Dear biostars community,
I'm having some doubts regarding which measure is ideal for reporting expression values and I thought you could help me with your experience.
I've been dealing with RNA-seq data from two projects now (one single end and other project paired-end reads) and I want to choose an expression measurement suitable to compare samples from different experiments.
From literature (I dig a lot into blogs, papers, etc.. ) and essentially I've summed up the following:
- Both RPKM and FPKM measures shouldn't be used anymore since they contain an essentially arbitrary scaling factor which is dependent on the average effective length of the transcripts in the underlying sample. Not reproducible, not comparable...
- TPM measure seems to be more appropriate in dealing with this issue since the sums of normalized reads of each sample are the same across all samples, making it "more suitable" to compare samples.

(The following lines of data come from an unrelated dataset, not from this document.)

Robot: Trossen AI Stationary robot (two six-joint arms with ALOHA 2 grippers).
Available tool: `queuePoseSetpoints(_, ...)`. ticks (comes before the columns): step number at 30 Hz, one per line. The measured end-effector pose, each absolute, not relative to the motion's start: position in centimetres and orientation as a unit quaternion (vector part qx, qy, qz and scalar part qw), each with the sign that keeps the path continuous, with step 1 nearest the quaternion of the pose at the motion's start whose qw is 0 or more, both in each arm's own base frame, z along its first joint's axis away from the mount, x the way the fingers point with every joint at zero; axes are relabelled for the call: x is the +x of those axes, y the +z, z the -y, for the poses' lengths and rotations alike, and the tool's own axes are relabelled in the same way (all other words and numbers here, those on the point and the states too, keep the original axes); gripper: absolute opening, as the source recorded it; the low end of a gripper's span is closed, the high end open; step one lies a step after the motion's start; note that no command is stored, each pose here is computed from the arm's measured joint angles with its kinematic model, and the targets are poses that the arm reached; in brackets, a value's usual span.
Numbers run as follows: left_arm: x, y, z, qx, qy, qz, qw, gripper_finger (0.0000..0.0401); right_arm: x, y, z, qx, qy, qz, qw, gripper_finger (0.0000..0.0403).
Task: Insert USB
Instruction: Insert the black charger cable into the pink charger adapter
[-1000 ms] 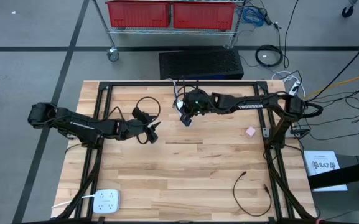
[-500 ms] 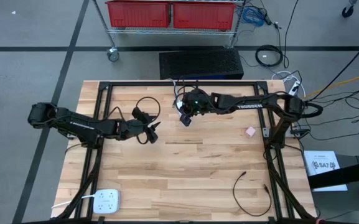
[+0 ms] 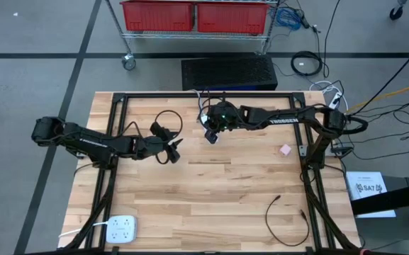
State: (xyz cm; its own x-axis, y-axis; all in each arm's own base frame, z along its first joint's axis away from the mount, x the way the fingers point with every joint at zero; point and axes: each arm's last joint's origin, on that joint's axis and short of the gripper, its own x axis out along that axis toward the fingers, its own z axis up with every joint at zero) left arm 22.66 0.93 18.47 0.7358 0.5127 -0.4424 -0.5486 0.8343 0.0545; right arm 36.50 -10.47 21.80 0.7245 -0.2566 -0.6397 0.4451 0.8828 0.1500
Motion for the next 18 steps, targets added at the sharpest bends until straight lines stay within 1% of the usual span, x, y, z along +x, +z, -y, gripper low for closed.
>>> queuePoseSetpoints(18,22.66,18.48,-0.93,-0.04,0.285,-0.225,0.931,0.0169,36.32,21.67,10.68,0.141,-0.191,-0.328,0.914,0.0)
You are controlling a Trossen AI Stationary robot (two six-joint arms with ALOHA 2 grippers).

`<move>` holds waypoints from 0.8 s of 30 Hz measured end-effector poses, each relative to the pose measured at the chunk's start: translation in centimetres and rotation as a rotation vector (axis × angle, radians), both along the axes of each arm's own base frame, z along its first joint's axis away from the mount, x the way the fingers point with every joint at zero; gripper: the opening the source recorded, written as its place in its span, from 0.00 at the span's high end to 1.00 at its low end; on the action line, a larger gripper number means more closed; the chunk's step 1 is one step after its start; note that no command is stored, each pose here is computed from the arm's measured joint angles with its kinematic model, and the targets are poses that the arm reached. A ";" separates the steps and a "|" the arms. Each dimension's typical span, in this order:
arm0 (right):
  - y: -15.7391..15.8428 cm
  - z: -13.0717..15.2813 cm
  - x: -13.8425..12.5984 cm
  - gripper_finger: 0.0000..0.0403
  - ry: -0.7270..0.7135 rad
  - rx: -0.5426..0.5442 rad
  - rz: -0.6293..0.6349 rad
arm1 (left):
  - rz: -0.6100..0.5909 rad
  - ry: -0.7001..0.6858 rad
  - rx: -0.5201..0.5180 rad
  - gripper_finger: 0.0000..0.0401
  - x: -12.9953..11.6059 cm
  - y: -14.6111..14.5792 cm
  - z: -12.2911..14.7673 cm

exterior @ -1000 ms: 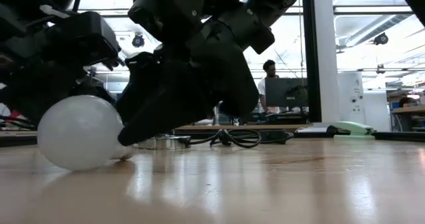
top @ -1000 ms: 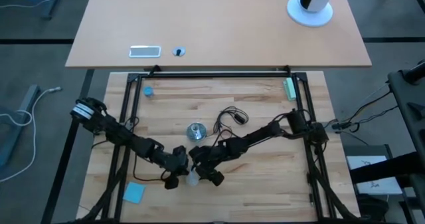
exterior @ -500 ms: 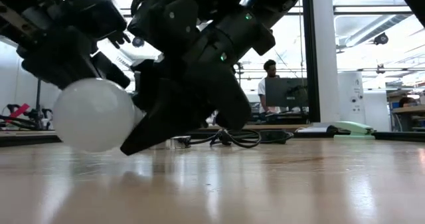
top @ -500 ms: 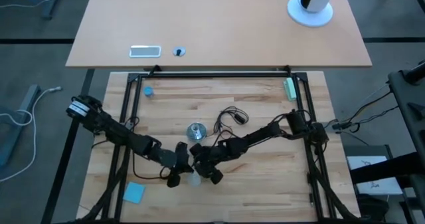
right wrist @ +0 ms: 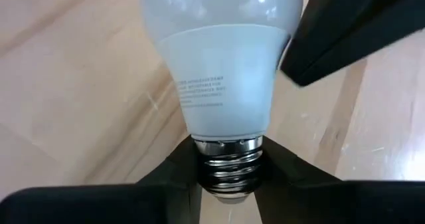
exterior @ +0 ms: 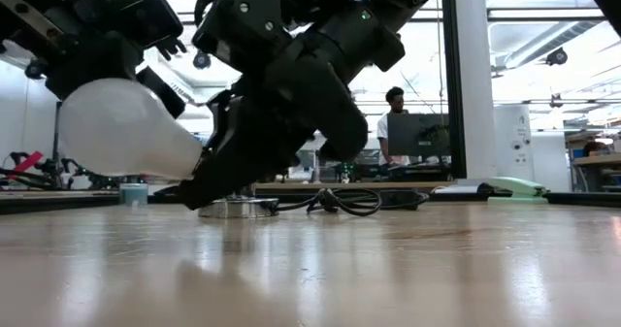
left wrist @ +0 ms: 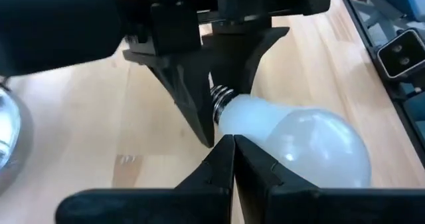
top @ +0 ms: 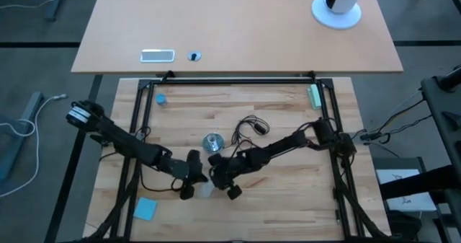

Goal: Screw lightbulb
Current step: Insert the lightbulb into the lamp

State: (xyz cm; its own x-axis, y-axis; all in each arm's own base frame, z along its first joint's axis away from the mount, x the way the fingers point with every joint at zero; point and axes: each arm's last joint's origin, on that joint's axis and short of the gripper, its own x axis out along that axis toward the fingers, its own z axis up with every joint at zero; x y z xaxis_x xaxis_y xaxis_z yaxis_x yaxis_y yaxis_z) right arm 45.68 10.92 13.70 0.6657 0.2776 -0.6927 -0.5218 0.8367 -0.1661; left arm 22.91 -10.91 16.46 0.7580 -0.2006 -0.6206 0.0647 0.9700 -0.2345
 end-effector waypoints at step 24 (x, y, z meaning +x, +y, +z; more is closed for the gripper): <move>-1.2 -0.9 -4.1 0.78 -0.457 0.254 -0.196 | 0.038 -0.282 0.110 1.00 -3.0 1.8 6.2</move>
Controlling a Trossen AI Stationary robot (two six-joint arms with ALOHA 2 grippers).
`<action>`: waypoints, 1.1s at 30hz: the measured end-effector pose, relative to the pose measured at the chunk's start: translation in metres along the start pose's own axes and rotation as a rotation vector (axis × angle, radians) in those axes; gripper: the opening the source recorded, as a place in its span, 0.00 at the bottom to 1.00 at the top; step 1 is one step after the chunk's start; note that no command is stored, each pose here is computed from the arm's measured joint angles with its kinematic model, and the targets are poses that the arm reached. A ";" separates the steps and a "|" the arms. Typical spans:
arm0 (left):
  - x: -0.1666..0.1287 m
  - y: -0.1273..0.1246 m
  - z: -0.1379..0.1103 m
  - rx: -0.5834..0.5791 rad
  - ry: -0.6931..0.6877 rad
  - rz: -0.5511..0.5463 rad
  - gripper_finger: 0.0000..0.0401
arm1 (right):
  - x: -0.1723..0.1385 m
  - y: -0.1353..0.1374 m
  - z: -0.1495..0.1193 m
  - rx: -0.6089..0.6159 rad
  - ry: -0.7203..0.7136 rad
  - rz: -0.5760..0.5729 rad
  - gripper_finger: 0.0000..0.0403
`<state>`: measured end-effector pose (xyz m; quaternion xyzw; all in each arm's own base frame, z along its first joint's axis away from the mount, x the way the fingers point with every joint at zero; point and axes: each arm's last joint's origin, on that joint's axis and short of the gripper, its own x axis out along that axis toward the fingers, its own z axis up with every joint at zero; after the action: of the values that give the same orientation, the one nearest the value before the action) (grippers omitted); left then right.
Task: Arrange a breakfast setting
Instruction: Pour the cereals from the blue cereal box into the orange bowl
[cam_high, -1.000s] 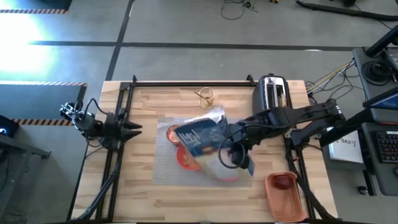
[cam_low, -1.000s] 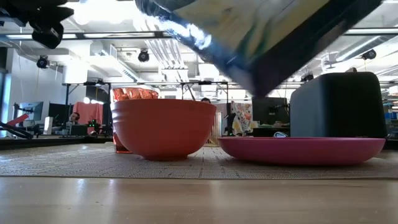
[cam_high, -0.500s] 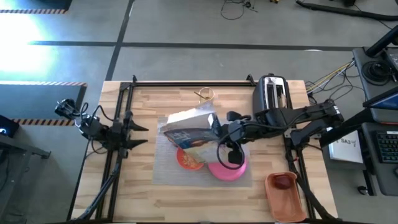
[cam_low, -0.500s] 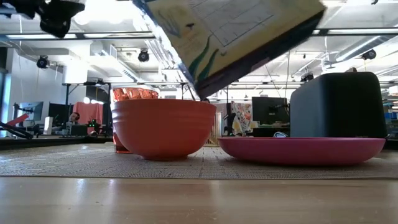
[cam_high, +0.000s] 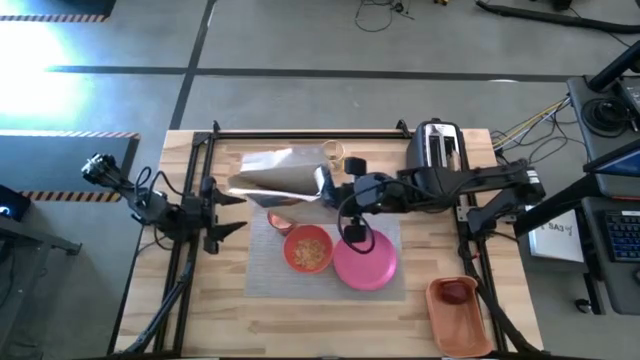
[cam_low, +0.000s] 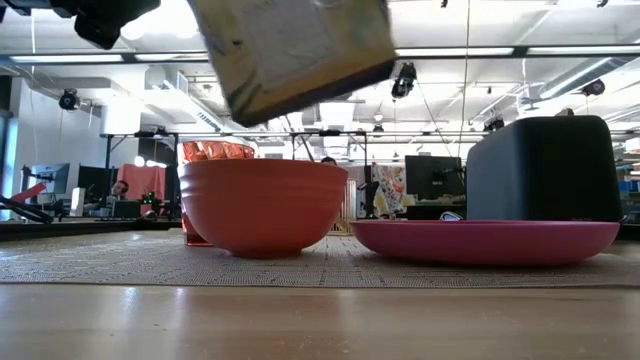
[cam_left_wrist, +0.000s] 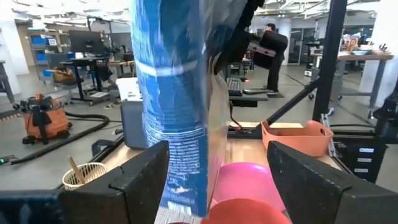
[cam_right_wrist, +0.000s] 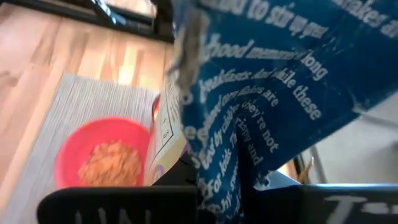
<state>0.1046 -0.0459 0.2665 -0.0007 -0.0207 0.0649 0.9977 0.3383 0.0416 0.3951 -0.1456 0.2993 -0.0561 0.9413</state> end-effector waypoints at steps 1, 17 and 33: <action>0.001 -0.001 0.000 0.003 0.000 -0.005 0.64 | 0.001 -0.002 0.002 -0.012 -0.020 -0.005 0.04; 0.012 -0.009 -0.005 0.046 0.028 0.059 0.64 | 0.027 -0.002 -0.001 -0.030 -0.008 0.025 0.04; 0.012 -0.009 -0.002 0.107 0.008 0.069 0.64 | 0.006 -0.009 0.004 -0.024 -0.054 0.020 0.04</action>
<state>0.1181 -0.0528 0.2650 0.0517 -0.0133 0.1003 0.9935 0.3450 0.0325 0.3980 -0.1553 0.2757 -0.0392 0.9478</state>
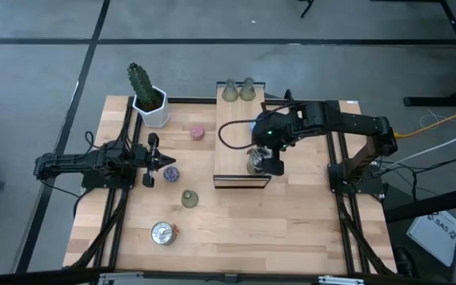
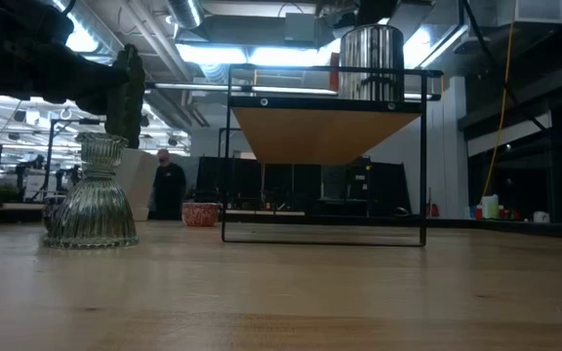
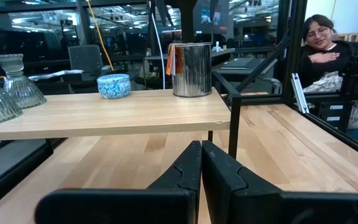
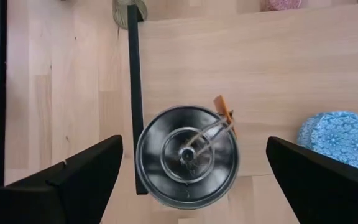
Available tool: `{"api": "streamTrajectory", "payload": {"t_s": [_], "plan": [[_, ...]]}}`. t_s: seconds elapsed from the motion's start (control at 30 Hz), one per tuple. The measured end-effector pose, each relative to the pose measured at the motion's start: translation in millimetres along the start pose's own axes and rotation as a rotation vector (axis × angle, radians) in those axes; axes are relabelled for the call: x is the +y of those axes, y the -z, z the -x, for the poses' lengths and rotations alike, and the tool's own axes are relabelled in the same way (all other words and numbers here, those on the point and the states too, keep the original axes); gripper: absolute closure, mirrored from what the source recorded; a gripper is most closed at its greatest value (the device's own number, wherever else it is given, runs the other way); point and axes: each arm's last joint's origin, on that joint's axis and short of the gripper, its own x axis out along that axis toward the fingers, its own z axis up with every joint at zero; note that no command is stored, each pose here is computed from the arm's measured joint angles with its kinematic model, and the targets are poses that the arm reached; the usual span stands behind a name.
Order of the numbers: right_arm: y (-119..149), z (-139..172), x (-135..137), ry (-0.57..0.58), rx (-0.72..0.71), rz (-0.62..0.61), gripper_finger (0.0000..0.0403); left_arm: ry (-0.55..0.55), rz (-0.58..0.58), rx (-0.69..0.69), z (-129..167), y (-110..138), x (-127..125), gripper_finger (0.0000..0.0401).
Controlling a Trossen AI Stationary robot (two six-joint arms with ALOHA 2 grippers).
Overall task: Pick & Place candle stick holders
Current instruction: Put the pink scented candle on the shelf
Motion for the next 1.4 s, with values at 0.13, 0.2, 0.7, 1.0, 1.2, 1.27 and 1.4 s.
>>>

However, its calculation (specifically the denominator term) is also sample dependent and this would be the main reason why I shouldn't use it to directly compare expression values between samples.
- CPM seems to be a less-normalized measure since it takes into account only library size. On the opposite hand, estimated read count don't normalize samples at all, making it useless to my goal (unless I use some between-sample normalization method).
My point is that TPM seems to be the most reliable expression measurement to compare different samples. Still, TMP performs within-sample normalization (although there's a lot of papers comparing samples based on TPM values).
Do you think TPM is suitable to compare between-samples expression values? If not, which method you would recommend? Should I use any between-sample normalization method?
I'm looking forward to hearing your opinion! Thanks in advance!